Your objective:
Report each line of the entries below that includes "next".
╭─ Provided data
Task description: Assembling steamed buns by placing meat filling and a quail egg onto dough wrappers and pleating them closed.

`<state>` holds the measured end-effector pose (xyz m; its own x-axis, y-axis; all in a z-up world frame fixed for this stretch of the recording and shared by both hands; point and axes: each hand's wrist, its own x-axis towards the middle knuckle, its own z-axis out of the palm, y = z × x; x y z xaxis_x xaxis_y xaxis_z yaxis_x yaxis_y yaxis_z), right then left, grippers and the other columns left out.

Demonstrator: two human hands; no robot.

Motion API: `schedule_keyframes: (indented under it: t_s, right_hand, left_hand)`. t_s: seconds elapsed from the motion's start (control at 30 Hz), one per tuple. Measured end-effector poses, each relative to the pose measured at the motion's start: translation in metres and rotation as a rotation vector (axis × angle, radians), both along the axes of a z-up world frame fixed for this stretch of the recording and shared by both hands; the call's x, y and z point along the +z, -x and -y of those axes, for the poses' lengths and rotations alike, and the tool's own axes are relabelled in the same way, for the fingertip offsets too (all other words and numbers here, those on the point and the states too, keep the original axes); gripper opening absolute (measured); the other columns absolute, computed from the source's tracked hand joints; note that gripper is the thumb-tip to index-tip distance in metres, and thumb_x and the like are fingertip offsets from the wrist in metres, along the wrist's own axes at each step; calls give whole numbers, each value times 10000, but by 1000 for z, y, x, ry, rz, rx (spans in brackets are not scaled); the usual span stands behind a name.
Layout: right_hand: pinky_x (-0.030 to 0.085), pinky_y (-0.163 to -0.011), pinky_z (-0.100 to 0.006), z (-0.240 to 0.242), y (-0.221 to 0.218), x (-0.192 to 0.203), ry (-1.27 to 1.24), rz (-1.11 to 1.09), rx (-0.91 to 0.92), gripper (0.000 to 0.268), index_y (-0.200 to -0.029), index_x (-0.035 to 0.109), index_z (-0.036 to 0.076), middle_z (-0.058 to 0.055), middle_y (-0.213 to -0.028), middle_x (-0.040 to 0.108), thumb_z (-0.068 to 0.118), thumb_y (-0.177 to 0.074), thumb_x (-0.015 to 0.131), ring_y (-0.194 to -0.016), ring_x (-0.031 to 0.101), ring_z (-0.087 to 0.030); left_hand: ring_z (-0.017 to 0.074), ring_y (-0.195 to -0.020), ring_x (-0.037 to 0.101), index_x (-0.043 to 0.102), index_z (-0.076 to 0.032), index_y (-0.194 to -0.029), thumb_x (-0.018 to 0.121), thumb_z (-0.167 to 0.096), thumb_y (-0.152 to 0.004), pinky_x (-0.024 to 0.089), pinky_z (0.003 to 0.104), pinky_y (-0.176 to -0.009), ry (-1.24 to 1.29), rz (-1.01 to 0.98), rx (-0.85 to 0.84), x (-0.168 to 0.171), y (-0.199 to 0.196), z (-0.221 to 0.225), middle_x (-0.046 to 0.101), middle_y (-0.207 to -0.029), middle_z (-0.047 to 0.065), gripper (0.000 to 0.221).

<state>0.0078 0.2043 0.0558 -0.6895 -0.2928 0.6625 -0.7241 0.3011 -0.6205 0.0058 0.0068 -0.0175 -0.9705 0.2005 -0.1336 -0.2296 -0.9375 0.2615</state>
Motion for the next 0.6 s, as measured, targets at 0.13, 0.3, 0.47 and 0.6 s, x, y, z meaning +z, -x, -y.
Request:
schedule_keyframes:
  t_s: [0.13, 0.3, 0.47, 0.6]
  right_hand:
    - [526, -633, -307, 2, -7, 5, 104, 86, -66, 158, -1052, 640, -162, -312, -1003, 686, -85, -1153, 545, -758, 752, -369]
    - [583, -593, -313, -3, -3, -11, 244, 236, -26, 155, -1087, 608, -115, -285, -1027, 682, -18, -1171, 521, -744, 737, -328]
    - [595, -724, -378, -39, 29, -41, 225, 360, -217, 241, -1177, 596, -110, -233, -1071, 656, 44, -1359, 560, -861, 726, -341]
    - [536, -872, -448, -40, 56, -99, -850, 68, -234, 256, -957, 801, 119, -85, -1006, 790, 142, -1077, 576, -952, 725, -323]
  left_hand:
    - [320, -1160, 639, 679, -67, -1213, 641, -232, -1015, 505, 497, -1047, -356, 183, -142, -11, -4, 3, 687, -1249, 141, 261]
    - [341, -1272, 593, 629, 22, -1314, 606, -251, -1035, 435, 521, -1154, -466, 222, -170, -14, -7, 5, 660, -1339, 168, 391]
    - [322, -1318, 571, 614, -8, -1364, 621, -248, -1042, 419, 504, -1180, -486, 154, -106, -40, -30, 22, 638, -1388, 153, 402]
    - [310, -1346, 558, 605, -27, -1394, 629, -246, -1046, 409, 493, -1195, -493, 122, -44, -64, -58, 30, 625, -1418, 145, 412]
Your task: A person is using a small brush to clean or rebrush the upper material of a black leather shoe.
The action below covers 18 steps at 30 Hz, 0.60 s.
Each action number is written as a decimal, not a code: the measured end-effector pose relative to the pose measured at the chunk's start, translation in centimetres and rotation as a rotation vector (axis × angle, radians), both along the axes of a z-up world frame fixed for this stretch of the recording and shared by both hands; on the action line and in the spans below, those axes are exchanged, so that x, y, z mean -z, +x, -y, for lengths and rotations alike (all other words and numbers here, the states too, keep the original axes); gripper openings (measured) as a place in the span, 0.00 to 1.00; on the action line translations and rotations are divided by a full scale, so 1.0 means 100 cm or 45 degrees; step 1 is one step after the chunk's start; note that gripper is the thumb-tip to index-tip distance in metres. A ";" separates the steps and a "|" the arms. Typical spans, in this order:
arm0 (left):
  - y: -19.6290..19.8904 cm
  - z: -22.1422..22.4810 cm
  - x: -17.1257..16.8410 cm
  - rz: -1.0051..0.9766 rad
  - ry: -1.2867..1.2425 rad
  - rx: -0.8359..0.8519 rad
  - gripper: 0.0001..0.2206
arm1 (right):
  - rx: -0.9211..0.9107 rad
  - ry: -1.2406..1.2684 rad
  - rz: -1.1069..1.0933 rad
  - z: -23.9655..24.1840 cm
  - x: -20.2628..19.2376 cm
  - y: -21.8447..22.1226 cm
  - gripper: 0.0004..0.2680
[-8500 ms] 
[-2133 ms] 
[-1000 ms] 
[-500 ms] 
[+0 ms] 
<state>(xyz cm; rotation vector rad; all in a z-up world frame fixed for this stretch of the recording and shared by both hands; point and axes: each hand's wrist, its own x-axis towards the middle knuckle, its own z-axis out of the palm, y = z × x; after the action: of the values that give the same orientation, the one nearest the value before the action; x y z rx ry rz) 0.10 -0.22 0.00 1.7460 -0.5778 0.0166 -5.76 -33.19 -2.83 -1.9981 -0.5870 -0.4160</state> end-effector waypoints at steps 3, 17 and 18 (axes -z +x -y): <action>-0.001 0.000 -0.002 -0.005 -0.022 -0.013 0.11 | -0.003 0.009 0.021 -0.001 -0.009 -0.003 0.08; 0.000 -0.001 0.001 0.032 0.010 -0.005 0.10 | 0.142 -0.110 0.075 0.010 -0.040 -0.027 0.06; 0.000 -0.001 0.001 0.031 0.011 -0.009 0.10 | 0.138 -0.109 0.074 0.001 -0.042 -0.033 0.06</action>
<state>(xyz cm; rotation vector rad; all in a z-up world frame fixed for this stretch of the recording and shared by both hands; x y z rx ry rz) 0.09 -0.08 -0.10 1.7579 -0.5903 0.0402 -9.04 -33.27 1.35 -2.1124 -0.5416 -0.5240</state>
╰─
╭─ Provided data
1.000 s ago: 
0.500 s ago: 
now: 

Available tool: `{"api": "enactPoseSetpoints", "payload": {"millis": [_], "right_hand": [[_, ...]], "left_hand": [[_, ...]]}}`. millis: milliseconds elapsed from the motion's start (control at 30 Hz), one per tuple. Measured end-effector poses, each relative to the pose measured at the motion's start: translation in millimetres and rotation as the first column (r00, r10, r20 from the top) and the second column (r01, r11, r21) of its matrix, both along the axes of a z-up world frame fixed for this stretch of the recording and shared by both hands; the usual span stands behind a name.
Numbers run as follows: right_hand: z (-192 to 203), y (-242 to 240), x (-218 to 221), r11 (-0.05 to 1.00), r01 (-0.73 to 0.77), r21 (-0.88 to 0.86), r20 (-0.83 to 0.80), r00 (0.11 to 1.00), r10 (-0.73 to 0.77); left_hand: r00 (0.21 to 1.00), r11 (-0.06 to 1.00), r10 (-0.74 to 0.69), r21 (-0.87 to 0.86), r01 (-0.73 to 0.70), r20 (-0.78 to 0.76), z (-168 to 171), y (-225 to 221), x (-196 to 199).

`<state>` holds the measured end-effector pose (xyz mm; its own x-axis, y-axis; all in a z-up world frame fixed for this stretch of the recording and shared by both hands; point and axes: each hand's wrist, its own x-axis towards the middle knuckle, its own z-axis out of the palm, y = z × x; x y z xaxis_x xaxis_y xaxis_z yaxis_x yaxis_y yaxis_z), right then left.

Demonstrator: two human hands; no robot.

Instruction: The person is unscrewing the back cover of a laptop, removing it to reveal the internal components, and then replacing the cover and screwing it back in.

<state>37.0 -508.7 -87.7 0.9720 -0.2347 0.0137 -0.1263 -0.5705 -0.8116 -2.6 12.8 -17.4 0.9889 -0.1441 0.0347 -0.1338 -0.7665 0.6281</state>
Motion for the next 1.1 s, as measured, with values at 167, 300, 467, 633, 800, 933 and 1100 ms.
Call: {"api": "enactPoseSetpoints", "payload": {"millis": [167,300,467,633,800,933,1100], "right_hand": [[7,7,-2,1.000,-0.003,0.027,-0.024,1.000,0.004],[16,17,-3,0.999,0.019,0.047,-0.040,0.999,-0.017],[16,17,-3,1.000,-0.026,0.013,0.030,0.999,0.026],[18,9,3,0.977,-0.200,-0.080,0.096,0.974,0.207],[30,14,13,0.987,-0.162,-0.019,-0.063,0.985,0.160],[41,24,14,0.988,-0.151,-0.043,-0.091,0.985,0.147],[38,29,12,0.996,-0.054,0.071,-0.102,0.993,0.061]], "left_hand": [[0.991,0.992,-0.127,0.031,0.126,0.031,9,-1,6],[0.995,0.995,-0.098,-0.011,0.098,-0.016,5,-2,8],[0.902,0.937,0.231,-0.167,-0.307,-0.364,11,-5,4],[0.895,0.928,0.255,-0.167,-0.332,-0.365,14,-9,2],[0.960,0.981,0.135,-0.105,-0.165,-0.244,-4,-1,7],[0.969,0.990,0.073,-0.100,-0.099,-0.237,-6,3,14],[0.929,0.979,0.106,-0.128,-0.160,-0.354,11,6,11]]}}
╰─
Solution to this exercise:
Motion for the next 0.6 s, as measured, targets at 0.13, 0.3, 0.47 and 0.6 s, x, y, z meaning +z, -x, -y.
Motion for the next 1.1 s, as measured, with values at 167, 300, 467, 633, 800, 933 and 1100 ms.

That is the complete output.